Une telle journée est si simple que, si l’on essaye d’en noter quelque chose, on revient presque au style des journaux de bord :

Sept heures et demie : Nous passons le Taro : une de ces tourelles rouges, plus ou moins haute suivant le moment de la marée, qui prennent pour les yeux une telle valeur dans le mouvant désert. Il y a toujours sur le voyant une notre famille de cormorans éployés dans une immobilité mystérieuse. Le vent fraîchit.

Neuf heures : Concarneau sort des sables pâles de Beg-Meil. La jumelle montre un vague, ondulant ruban de claires façades qui tremblent, étrangement agrandies : cité fantastique dans le mirage que produit, en été, le vent d’Est.

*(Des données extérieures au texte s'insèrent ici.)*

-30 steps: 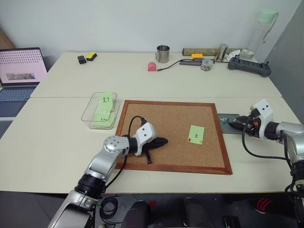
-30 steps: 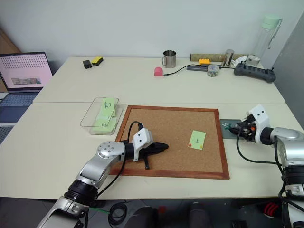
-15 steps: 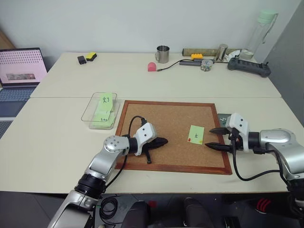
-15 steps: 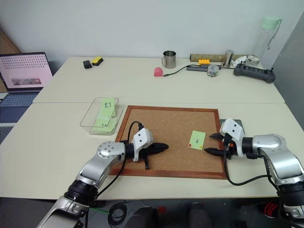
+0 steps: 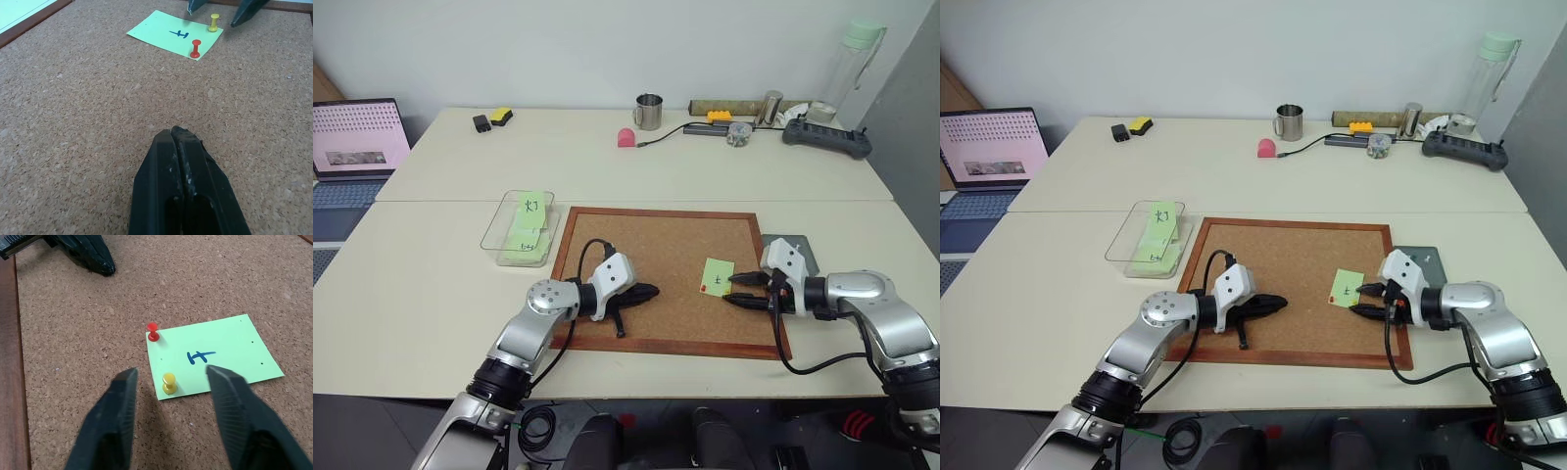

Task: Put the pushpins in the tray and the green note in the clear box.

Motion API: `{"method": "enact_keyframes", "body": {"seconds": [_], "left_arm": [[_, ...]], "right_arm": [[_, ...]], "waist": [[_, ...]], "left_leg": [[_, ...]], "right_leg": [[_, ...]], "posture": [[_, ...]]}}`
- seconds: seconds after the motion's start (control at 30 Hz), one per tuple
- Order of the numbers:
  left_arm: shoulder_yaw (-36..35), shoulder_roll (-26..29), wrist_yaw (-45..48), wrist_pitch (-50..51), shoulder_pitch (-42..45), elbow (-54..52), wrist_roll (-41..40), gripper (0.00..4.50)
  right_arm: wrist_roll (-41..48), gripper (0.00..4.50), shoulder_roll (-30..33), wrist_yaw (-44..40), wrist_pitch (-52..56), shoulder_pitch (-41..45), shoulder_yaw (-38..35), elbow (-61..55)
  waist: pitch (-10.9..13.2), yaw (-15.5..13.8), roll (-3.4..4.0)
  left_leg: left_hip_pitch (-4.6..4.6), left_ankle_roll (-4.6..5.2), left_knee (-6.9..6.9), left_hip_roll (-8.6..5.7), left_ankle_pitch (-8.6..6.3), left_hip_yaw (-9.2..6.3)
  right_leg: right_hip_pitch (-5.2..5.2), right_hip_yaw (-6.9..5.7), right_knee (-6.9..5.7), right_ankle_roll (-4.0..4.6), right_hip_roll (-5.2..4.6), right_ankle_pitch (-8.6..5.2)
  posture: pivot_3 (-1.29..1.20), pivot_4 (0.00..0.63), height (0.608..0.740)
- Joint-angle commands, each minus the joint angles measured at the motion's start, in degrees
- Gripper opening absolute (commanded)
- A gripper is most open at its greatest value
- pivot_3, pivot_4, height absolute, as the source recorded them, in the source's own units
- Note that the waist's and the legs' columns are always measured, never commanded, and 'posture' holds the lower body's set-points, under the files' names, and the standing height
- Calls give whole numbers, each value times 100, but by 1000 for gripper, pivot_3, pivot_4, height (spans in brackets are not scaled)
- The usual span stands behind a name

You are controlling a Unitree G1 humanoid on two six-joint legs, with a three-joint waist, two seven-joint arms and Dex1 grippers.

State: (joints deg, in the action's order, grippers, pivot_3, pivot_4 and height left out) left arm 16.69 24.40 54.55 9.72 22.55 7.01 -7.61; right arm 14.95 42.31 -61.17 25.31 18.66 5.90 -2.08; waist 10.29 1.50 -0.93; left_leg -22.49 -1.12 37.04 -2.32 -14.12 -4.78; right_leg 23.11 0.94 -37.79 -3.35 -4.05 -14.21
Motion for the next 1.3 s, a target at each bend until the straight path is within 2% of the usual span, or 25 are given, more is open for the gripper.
{"method": "enact_keyframes", "body": {"seconds": [0.03, 0.23, 0.47, 0.63, 1.03, 1.3], "left_arm": [[156, 46, 65, 130, -157, 48, 142, 0], [146, 64, 65, 134, -159, 45, 146, 0], [141, 78, 64, 118, -168, 73, 157, 0], [136, 93, 57, 119, -193, 67, 165, 0], [135, 144, 76, 115, -240, 60, 181, 0], [122, 162, 60, 92, -251, 73, 191, 0]], "right_arm": [[-31, 1240, -45, -38, -187, 126, 13, 43], [-29, 69, -30, -96, -236, 89, 22, 67], [321, 69, -17, -211, 27, -19, -177, -207], [829, 69, -109, -56, 582, -63, -562, -295], [1382, 69, -142, 285, 1200, -35, -1007, -450], [1213, 69, 60, 878, 1164, 151, -1596, 175]], "waist": [[0, 0, 0], [0, 1, 0], [0, 0, 0], [0, -1, 0], [-1, 1, 1], [-1, 3, 1]], "left_leg": [[0, 0, 0, 0, 0, 0], [1, 0, 0, 0, 0, -1], [0, 0, 0, 0, 0, -1], [-1, 0, -1, 0, 0, -3], [0, 0, -1, 1, 0, -4], [1, 0, -1, 0, 0, -1]], "right_leg": [[0, 0, -1, 0, 0, 0], [0, 1, -1, 0, 0, 0], [0, 0, -1, 0, 0, 0], [0, 0, 0, 0, 0, 0], [0, 1, -1, 0, 0, 0], [0, 3, -1, 0, 0, 0]], "posture": [[0, 150, 740], [0, 150, 740], [0, 150, 740], [0, 150, 740], [0, 150, 740], [0, 150, 740]]}}
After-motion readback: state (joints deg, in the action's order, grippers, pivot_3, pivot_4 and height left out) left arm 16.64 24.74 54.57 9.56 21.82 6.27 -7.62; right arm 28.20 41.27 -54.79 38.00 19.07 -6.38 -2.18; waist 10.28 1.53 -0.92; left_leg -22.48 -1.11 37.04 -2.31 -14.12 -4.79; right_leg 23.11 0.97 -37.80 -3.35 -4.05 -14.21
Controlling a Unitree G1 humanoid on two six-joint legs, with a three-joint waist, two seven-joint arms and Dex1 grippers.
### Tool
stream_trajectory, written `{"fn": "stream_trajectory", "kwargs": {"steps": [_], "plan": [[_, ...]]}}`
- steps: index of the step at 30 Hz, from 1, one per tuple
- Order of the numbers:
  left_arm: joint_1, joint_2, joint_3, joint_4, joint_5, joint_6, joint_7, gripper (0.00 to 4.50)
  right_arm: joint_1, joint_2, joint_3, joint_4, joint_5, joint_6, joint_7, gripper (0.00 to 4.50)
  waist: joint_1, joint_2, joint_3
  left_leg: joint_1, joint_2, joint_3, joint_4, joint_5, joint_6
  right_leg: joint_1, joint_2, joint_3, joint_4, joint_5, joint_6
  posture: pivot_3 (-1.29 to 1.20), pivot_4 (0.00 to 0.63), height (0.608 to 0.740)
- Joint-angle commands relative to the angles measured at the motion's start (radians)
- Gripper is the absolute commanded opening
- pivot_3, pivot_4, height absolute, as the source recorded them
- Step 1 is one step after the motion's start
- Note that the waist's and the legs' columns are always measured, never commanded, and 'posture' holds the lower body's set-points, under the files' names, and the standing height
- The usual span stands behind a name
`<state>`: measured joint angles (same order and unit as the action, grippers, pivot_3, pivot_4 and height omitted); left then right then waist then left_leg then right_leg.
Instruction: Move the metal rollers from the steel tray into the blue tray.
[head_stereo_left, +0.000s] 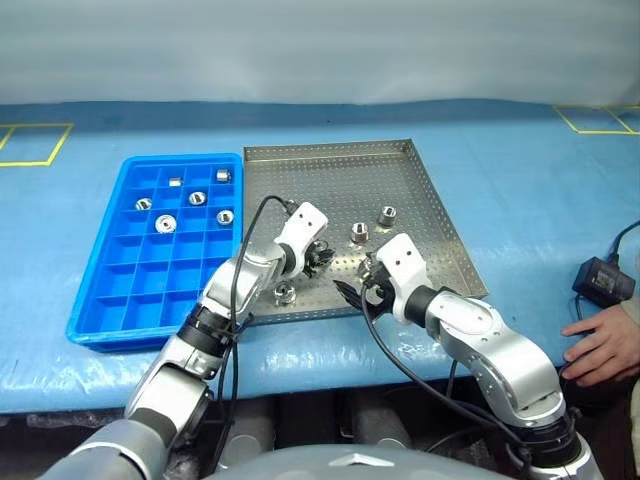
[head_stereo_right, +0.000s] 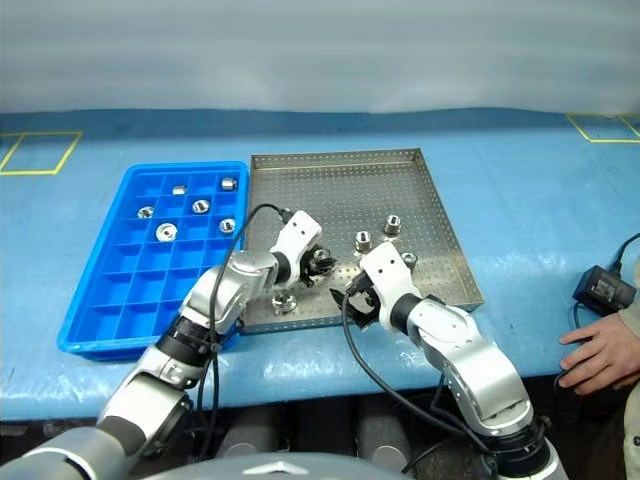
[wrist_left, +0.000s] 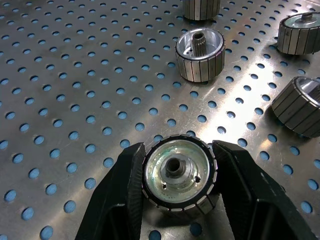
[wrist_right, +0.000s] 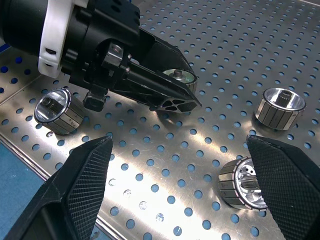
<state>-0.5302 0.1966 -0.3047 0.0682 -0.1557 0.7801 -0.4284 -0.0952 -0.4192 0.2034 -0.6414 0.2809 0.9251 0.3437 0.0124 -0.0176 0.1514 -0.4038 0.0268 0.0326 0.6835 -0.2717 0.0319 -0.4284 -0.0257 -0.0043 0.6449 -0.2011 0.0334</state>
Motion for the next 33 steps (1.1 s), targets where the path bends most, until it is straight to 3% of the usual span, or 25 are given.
{"fn": "stream_trajectory", "kwargs": {"steps": [1, 6, 14, 22, 33], "plan": [[0.022, -0.015, 0.120, -0.138, -0.017, 0.017, 0.073, 1.82, -0.022, 0.008, 0.006, -0.016, 0.002, -0.020, 0.008, 4.50, 0.002, 0.000, 0.000, 0.000, 0.001, 0.000, 0.000, 0.000, 0.000, 0.000, 0.000, 0.000, 0.000, 0.000, 0.000, 0.06, 0.150, 0.740], [0.091, -0.052, 0.310, -0.351, -0.017, 0.039, 0.238, 1.82, -0.060, 0.024, 0.037, 0.005, 0.001, -0.028, 0.018, 4.50, 0.005, 0.000, 0.000, 0.000, 0.002, -0.001, 0.000, 0.000, 0.000, 0.000, 0.000, 0.000, 0.000, 0.000, 0.000, 0.08, 0.150, 0.740], [0.267, 0.001, 0.538, -0.563, 0.048, 0.034, 0.406, 1.82, -0.155, 0.100, 0.146, 0.083, -0.007, -0.115, 0.069, 4.50, 0.015, 0.000, 0.000, 0.000, 0.001, -0.001, 0.000, 0.000, -0.001, 0.001, -0.001, -0.001, 0.000, 0.002, -0.002, 0.15, 0.150, 0.740], [0.363, 0.079, 0.614, -0.476, 0.108, -0.048, 0.446, 1.82, -0.213, 0.168, 0.232, 0.134, -0.022, -0.185, 0.113, 4.50, 0.045, -0.002, -0.001, 0.001, 0.001, -0.002, 0.001, 0.001, -0.001, 0.002, -0.002, -0.002, 0.000, 0.002, -0.003, 0.17, 0.150, 0.740], [0.323, 0.099, 0.645, -0.281, 0.132, -0.094, 0.489, 1.82, -0.179, 0.170, 0.244, 0.113, -0.041, -0.176, 0.099, 4.50, 0.040, -0.003, -0.001, 0.001, 0.001, -0.002, 0.000, 0.001, -0.001, 0.002, -0.002, -0.003, 0.000, 0.002, -0.003, 0.12, 0.150, 0.740]]}}
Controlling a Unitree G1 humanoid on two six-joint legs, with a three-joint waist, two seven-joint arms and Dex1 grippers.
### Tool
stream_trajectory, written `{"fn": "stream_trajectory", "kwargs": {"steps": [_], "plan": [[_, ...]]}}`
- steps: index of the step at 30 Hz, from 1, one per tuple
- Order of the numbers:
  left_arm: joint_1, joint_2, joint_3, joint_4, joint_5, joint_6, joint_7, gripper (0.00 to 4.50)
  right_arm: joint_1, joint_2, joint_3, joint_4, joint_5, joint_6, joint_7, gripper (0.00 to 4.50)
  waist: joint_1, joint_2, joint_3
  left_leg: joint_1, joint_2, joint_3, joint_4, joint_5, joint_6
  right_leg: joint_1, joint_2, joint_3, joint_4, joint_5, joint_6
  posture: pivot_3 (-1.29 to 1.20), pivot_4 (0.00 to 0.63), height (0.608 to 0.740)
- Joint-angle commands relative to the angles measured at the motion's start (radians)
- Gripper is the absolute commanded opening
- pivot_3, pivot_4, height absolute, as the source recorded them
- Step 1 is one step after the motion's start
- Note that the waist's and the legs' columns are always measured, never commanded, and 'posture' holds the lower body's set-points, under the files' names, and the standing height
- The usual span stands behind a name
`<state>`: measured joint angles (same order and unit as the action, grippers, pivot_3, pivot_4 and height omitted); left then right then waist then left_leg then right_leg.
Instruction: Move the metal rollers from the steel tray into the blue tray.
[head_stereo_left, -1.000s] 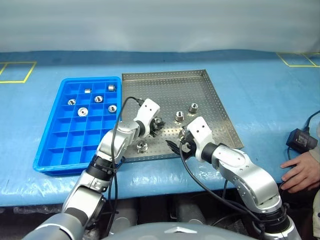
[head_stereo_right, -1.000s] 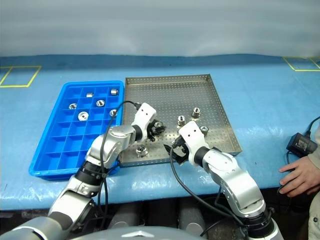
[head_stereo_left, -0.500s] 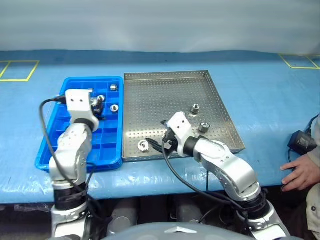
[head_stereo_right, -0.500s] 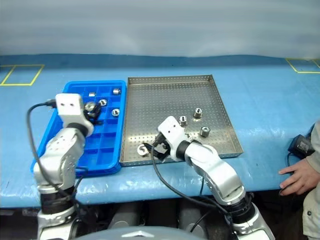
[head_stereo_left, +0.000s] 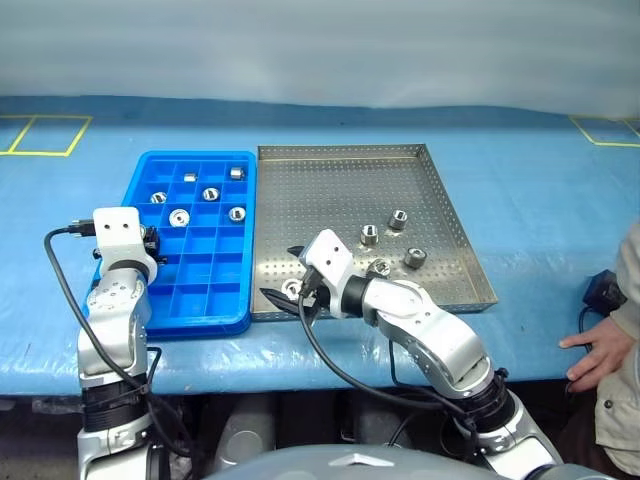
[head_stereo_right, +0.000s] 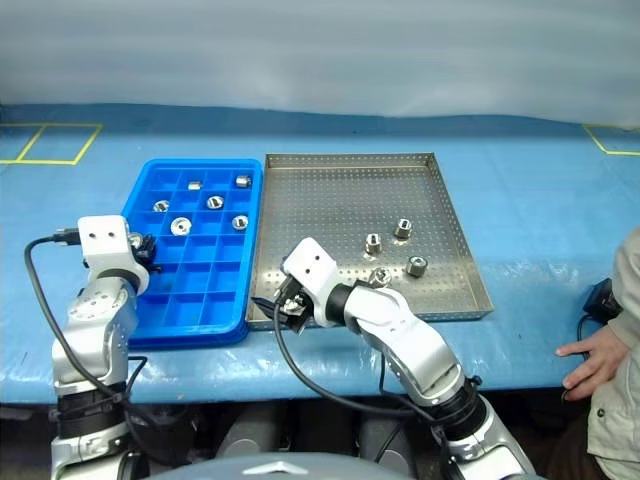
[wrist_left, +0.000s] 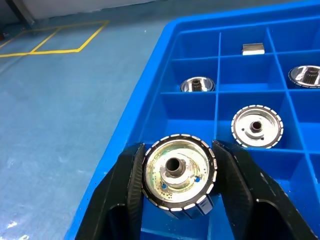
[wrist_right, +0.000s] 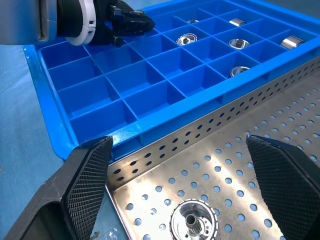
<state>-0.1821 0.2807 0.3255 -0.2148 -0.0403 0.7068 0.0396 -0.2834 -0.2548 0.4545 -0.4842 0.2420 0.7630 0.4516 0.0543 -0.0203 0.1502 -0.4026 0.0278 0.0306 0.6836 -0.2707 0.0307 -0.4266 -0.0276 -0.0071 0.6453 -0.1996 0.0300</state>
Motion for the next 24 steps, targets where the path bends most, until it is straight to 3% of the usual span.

Dix heures : Nous passons à toucher la bouée de la Voleuse ; long fuseau, oblique sous la poussée du jusant, et qui monte, plonge avec la houle, la longue houle d’Atlantique. Elle commence par ici, où les abris lointains du pays de Penmarc’h reculent dans le Nord.

Dix heures et demie : Deux sardiniers de Douarnenez, tout près, par tribord. Ils font route à couper la nôtre. Le premier vient passer à vingt mètres devant nous ; il court au plus près, ses deux voiles bordées plat, l’enveloppant de l’avant à l’arrière, masquant l’équipage. L’autre va croiser notre sillage, mais ne présente d’abord que son avant. Etrange impression de le voir arriver obliquement, et passer derrière nous, qui courons au Sud-Est. On retrouve le sentiment simple des directions rectilignes que suit la volonté humaine tendue vers un but invisible sur le plan partout pareil. Comme il est seul ! Comme il bondit, petite chose noire sur les bondissantes vagues ! Quels ressauts dans l’embrun qui le coiffe ! Mais quelle précision de sa marche en ligne droite ! Avec quelle patience il serre le vent, s’y glisse de biais, taillant comme un couteau sa route !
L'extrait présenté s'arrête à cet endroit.